7. The foundation according to Claim 6 wherein each of the side panels includes a plurality of vertical wooden reinforcing strips and wherein the top panel includes a plurality of horizontal wooden reinforcing strips, the reinforcing strips being arranged such that the horizontal reinforcing strips rest upon upper edges of the vertical reinforcing strips.

8. The foundation according to Claim 6 wherein each of the side panels includes a bottom wooden reinforcing strip extending horizontally therealong, the bottom reinforcing strip being attached to the rigid base plate.

9. The foundation according to Claim 6 wherein each of the side panels includes a plurality of vertical wooden reinforcing strips, a first of the strips being arranged at one end of the panel and further ones of the strips being arranged at spaced positions along the length of the panel with an opposed end of the panel being free from a reinforcing strip so as to allow engagement with the reinforcing strip at one end of an adjacent one of the side panels.

10. The foundation according to Claim 6 wherein the sheet material is formed from aspenite.

11. The foundation according to Claim 6 wherein the base plate of one side wall of the box form has a side edge thereof in a butting engagement with a side edge of the base plate of a parallel side wall of an adjacent box form so as to hold the adjacent side walls of the box form and the next adjacent box form at a required spaced position.

12. The foundation according to Claim 11 wherein each of the base plates comprises a wooden beam.

13. The foundation according to Claim 12 wherein the wooden beam is arranged beneath a lower edge of the respective side wall and projects outwardly to both sides thereof.

14. The foundation according to Claim 6 including a spacer member mounted on an upper edge of a side wall of a box form and upon an upper edge of a parallel side wall of an adjacent box form for supporting the reinforcing bars of the grid pattern in the slab member.

15. The foundation according to Claim 14 wherein each spacer member comprises a first portion bridging the space between the adjacent side walls and resting upon the respective top panel of each of the box forms and the second portion in engagement with outside surfaces of the respective side walls to hold the outside surfaces at the required spaced position, the second portion including an element thereof projecting upwardly from the top panels for receiving the reinforcing bars resting thereon.

16. The foundation according to Claim 15 wherein each box form includes four such spacer members each arranged on a respective side wall of the box form and extending therefrom to the next adjacent box form.
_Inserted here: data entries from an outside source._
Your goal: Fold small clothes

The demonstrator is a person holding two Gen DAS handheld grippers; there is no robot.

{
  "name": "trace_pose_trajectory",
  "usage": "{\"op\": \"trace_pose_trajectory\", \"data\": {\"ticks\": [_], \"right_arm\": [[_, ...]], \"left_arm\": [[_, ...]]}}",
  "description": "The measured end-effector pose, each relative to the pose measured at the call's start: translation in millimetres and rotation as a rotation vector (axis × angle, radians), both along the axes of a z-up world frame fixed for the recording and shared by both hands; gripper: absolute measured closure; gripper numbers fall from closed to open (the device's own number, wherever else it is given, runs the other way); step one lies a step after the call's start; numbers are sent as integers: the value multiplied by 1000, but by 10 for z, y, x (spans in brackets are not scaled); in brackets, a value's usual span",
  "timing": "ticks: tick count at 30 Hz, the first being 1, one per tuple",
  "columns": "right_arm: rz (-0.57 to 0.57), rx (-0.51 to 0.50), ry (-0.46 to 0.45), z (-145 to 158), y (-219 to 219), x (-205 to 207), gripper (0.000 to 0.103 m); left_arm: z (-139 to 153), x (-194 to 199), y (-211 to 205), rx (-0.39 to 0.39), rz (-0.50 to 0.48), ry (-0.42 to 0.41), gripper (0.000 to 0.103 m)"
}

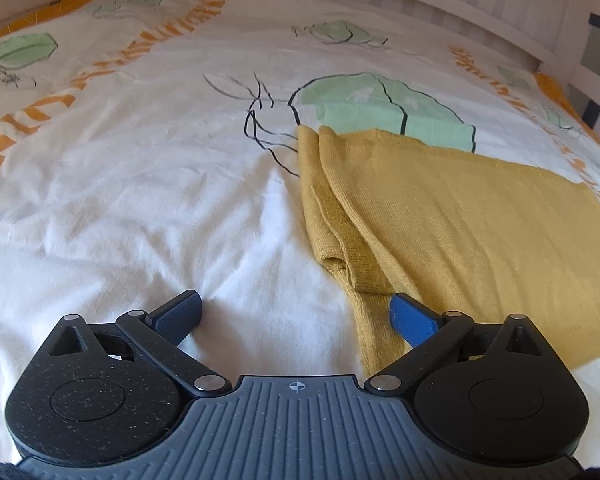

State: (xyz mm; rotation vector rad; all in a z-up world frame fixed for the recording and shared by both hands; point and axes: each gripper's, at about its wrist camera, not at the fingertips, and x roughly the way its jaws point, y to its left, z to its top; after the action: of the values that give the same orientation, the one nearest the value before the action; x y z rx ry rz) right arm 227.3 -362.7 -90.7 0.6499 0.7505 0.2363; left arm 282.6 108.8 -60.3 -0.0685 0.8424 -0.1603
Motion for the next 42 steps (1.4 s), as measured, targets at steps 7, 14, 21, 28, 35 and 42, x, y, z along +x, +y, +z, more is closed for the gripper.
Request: {"op": "trace_pose_trajectory", "data": {"ticks": [7, 14, 21, 28, 35, 42], "right_arm": [[68, 96, -36, -109, -34, 210, 0], [91, 79, -101, -133, -27, 86, 0], [88, 116, -137, -164, -77, 46, 0], [84, 150, -158, -184, -111, 33, 0], [83, 161, -153, -185, -122, 41, 0], [94, 193, -103, -164, -167, 140, 0]], "left_arm": [[469, -124, -43, -87, 95, 39, 3], [786, 112, -873, -54, -24, -1, 3], [543, 447, -1637, 6, -92, 26, 4], [208, 674, -1883, 56, -89, 96, 8], [5, 708, -1981, 111, -88, 119, 0], [-7, 729, -1977, 106, -93, 131, 0]]}}
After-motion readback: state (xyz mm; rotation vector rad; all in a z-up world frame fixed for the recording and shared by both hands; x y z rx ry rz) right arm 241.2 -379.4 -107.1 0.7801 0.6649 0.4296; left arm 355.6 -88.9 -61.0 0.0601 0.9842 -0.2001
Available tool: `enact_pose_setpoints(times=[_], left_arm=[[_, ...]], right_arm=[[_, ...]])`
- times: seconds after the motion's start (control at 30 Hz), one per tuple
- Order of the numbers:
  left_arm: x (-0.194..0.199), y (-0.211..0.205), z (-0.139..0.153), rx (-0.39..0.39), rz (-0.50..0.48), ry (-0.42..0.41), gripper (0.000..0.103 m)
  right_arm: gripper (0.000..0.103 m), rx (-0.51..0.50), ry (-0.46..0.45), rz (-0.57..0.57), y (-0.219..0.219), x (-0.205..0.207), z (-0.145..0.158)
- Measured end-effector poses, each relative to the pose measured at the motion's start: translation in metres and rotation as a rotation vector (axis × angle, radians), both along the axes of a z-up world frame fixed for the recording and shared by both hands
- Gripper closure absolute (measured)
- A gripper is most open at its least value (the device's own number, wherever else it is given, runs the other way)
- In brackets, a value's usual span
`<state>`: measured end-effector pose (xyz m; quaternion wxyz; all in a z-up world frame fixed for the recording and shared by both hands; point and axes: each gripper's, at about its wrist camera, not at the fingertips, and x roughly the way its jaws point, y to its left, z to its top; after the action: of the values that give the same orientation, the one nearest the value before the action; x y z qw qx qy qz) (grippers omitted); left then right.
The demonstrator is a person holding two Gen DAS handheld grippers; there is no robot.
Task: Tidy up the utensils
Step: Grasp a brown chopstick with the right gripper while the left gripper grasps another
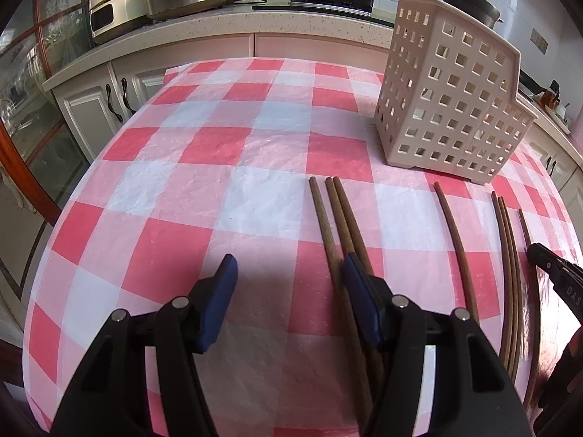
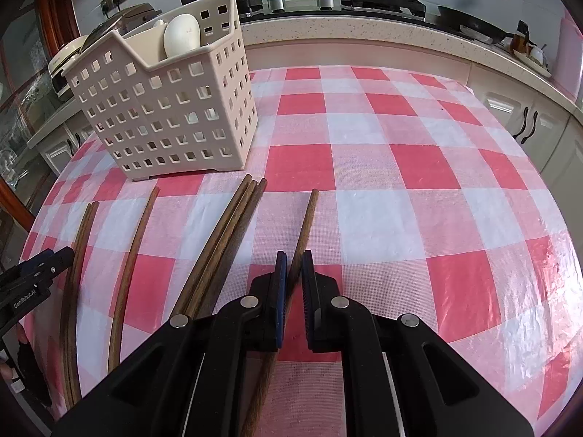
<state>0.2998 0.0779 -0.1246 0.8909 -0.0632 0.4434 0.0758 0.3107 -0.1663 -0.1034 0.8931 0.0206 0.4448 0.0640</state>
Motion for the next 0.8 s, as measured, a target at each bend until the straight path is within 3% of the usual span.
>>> enact_pose_setpoints(times=[0.13,0.5,0.63,0.73,0.8], left_arm=[[0.003,-0.008,-0.002,0.046,-0.012,-0.006,0.056],[0.003,-0.002,-0.002,0.054,-0.012,-0.035,0.070],[0.004,0.001,-0.002,0.056,-0.005,-0.035,0.079],[0.004,0.004,-0.002,0.064,-0.008,-0.036,0.093],[0.004,0.007,-0.002,0.043,-0.011,-0.039,0.094]], right_arm=[[0.094,-0.005,-0.001,-0.001,0.001,0.001,0.000],[0.094,-0.036,-0.021,-0.004,0.005,-0.001,-0.001],[0.094,-0.055,-0.033,-0.006,0.008,-0.003,-0.001],[0.095,-0.045,-0.035,-0.013,0.006,-0.004,-0.001],[0.096,-0.017,-0.040,-0.025,0.002,-0.005,0.001]])
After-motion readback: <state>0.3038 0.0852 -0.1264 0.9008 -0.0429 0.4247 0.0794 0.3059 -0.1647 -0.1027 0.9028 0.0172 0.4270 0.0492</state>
17. The foundation according to Claim 6 wherein the reinforcing bar extending longitudinally of each joist element includes a plurality of ring members engaged there around at spaced positions therealong, each of the ring members including a portion thereof extending downwardly from the reinforcing bar into engagement with the base plate

18 for supporting the reinforcing bar at a position spaced upwardly from a lowermost surface of the joist element.
18. The foundation according to Claim 6 including a plurality of outer support wall members extending substantially vertically at outermost edges of the slab member and extending vertically from an upper surface of the slab member downwardly to a position at a bottom of an outermost one of the joist elements, the outer wall being separate from the box forms and spaced outwardly therefrom so as to define a space therebetween receiving said outermost joist element.

19. The foundation according to Claim 18 wherein the outer wall includes a layer of an insulation material thereon.

20. The foundation according to Claim 19 including a duct member laid in the slab member adjacent the outer wall for communication of heated air around the periphery of the slab member.